Whenever I came across this quote, I’d always shrug and think that’s not meant for me.
I mean, no one has ever “told me” who I should be. Everything I’ve become is everything I chose, I knew it.
But then I was having this conversation with a friend today about an aspect of my personality that I believed to be true for as long as I can remember. I’ve always been convinced of it, that I might’ve unconsciously started convincing others of it too, even though it might not be true. And when my friend asked me, what made you believe in it in the first place? I realized I didn’t have an answer. I had no tangible reason, and my mind went blank.
Just for a few minutes,
right before it started replaying scenes from the past
that I wasn’t aware I still carried inside.
A scene of someone once giving me “the look”.
A scene of a close friend frowning upon a choice I was very fond of.
A scene from a setting I felt so uncomfortable in but everyone else seemed to naturally love.

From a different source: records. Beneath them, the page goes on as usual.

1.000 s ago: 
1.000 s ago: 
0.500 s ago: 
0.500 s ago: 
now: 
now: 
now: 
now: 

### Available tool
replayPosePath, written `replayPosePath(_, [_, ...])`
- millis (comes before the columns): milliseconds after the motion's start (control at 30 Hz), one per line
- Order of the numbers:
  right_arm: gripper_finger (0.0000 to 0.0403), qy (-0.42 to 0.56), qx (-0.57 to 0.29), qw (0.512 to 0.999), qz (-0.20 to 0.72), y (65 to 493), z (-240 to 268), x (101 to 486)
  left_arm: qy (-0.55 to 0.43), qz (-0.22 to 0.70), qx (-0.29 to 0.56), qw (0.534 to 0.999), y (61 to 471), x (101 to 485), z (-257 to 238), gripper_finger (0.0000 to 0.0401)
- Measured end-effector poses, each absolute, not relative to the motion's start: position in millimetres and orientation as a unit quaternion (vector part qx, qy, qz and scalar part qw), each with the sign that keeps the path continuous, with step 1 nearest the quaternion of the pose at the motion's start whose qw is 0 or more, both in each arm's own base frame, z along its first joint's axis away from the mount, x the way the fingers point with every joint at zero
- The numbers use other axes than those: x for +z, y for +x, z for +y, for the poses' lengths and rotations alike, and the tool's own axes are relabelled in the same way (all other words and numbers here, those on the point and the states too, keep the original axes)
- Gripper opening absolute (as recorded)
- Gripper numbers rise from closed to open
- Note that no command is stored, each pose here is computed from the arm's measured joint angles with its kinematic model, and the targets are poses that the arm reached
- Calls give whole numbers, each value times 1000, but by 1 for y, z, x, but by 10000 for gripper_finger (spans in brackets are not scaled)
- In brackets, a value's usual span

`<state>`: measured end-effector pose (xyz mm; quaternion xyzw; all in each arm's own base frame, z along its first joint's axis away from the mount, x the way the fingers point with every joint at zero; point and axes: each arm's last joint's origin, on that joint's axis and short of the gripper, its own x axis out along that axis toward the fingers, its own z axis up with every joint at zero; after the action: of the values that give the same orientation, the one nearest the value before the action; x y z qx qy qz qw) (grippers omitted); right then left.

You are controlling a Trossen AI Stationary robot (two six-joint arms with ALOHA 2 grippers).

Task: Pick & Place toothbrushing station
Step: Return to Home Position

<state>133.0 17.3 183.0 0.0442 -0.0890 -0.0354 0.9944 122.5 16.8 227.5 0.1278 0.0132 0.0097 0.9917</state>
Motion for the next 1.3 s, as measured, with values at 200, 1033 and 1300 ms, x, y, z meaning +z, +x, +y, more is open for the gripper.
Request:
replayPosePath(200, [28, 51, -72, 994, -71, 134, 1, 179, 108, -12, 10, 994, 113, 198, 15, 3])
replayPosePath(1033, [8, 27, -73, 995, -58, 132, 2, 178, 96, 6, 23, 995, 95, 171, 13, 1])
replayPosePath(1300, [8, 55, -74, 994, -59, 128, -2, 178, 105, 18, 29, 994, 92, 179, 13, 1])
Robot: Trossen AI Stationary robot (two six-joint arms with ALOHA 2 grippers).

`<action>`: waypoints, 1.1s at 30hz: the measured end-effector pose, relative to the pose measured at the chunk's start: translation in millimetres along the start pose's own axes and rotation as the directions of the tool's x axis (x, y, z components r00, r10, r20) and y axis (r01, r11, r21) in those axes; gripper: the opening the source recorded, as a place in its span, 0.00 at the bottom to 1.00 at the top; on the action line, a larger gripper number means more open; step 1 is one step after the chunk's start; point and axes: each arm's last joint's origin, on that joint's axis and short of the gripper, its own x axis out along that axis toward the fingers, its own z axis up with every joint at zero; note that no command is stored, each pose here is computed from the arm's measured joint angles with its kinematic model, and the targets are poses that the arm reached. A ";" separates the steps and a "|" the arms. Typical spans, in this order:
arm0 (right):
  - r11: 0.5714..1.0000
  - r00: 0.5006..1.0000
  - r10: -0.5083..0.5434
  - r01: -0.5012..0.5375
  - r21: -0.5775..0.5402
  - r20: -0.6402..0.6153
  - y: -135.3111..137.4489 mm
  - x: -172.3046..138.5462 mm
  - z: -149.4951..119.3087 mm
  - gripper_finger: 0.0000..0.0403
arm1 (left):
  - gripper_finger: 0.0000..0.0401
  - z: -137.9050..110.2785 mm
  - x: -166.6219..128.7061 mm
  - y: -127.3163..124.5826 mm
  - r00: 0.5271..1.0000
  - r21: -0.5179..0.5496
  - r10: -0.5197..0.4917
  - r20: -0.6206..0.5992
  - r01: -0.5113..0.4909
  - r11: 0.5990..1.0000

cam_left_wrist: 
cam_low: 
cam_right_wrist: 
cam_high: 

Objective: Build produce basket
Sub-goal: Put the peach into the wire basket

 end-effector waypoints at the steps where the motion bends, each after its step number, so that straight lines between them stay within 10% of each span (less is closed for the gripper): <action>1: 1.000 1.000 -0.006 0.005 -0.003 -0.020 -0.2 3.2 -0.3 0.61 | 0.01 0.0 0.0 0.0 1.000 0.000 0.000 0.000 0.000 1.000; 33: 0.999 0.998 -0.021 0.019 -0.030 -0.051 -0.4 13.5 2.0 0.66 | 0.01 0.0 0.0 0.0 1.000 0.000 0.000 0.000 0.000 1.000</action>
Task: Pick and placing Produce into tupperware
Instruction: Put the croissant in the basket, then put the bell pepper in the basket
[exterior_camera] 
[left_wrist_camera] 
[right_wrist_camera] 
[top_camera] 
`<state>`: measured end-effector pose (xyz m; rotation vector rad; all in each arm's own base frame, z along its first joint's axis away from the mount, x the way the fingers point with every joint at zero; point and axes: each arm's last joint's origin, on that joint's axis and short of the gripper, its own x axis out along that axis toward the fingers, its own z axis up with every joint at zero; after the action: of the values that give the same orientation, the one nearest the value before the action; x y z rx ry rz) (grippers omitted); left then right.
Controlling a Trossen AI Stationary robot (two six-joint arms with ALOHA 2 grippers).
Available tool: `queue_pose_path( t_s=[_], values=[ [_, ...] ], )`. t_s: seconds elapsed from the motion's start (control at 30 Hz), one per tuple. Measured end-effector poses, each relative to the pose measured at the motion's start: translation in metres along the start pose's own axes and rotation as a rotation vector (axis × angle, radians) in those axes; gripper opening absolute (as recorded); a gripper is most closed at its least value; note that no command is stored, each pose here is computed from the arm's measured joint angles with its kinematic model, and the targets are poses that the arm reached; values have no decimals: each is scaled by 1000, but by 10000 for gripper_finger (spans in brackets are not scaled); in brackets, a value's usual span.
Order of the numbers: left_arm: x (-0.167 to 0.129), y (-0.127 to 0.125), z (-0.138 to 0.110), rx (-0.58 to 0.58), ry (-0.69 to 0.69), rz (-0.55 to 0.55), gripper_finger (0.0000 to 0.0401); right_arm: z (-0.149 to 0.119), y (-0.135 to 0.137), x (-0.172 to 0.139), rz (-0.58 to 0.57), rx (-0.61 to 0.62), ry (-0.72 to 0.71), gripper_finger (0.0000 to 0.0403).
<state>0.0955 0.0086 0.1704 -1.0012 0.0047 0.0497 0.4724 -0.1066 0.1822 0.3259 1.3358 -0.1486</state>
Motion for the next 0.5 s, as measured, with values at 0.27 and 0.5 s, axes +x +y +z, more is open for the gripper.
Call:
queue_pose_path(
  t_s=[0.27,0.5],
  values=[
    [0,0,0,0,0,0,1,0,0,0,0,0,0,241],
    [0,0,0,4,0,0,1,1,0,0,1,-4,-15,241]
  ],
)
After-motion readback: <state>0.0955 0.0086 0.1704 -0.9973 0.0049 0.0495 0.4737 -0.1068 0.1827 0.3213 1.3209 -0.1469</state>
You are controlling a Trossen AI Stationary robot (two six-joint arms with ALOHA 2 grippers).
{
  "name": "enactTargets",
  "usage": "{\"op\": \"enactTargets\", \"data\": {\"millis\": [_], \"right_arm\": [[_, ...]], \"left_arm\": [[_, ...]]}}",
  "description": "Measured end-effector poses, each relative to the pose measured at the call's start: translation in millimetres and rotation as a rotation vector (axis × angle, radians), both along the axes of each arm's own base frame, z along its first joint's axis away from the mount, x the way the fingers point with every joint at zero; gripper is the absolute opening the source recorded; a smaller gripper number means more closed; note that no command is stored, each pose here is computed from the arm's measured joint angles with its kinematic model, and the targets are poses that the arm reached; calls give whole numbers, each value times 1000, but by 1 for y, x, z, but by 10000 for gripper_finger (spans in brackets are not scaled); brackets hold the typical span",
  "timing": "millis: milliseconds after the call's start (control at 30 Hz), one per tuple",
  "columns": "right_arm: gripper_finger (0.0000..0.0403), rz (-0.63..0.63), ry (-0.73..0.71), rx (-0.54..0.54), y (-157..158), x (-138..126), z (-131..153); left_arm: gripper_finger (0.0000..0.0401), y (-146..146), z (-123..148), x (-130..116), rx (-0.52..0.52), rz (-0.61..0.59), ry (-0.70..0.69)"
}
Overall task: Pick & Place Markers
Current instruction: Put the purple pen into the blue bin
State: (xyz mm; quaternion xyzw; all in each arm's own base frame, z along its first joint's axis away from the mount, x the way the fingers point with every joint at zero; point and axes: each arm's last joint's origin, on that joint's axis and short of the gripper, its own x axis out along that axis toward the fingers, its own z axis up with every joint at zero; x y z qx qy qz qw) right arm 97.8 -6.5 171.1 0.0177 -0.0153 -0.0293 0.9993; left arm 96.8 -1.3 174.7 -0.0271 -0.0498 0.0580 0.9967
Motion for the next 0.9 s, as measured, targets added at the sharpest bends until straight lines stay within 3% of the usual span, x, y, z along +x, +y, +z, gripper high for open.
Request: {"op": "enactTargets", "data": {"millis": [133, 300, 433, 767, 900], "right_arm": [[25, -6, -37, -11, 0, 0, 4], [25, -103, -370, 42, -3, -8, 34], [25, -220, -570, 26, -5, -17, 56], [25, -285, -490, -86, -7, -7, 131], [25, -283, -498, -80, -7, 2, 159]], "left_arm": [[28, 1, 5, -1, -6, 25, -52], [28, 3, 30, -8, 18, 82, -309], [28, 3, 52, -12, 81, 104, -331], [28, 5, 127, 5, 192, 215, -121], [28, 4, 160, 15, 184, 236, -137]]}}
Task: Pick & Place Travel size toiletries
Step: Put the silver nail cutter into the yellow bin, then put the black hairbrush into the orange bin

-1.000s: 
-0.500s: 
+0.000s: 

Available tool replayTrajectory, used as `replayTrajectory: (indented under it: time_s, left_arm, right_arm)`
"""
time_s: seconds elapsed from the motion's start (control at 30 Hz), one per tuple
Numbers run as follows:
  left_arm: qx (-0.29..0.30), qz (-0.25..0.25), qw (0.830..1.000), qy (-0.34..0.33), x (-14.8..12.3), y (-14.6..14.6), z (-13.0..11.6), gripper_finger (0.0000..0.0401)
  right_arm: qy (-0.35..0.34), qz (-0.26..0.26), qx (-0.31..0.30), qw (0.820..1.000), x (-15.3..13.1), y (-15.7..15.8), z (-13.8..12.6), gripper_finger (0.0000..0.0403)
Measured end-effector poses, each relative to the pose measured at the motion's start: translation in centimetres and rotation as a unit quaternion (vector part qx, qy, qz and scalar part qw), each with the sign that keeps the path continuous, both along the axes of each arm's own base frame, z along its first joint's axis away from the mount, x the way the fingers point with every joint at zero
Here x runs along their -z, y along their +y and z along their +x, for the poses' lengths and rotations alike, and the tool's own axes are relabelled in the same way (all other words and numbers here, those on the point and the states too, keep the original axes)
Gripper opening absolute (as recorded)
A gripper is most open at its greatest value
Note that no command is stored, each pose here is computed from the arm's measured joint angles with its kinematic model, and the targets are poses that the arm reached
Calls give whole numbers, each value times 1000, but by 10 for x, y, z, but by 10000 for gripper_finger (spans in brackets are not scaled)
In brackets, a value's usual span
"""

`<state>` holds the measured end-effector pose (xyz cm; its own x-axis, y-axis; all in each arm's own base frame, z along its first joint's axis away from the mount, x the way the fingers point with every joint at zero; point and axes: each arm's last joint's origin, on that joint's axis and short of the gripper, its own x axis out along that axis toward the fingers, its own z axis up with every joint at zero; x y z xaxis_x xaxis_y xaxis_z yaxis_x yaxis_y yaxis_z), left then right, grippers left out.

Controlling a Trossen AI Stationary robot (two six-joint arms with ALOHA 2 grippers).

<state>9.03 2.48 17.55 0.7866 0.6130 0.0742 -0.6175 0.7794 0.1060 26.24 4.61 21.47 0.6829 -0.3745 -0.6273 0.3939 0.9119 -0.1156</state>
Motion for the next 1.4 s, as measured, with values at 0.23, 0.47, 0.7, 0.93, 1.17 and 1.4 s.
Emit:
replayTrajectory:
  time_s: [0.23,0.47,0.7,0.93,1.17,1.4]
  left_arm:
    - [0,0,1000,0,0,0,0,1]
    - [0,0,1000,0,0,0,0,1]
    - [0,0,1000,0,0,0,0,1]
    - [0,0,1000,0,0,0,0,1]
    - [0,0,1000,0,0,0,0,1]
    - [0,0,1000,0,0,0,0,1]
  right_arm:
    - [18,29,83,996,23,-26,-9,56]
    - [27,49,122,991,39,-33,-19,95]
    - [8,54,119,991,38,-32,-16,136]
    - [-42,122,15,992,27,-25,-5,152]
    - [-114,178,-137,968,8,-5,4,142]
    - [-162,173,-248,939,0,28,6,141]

A scene where I was always the odd one out.
And I realized, that the world doesn’t have to tell you who you should be, right in your face, with the loudest voice. Instead, it can send you very subtle signs, that leave behind the deepest scars. Scars that slowly push you to let go of what makes you who you are, because it doesn’t fit the implicit definition of who you’re expected to be. Scars that you can’t see clearly on the first look, but the pain they inflict can change the course of your entire life.
It’s true that the world doesn’t always tell you who you should be, but it can still do worse. It can shame you into becoming what you never chose.
It can create outfits that don’t fit normal human beings, yet make you doubt it’s you who doesn’t have the right body for them. It can build curriculums that can’t possibly appeal to every brain out there, and follow through with a grading scale that has you calling yourself stupid all day long. It can so carefully polish lives on social media, that you eventually internalize you’re the only one who has it this hard.
It won’t necessarily tell you anything.
But it can do worse.
It can walk you through it, while you think you got there on your own.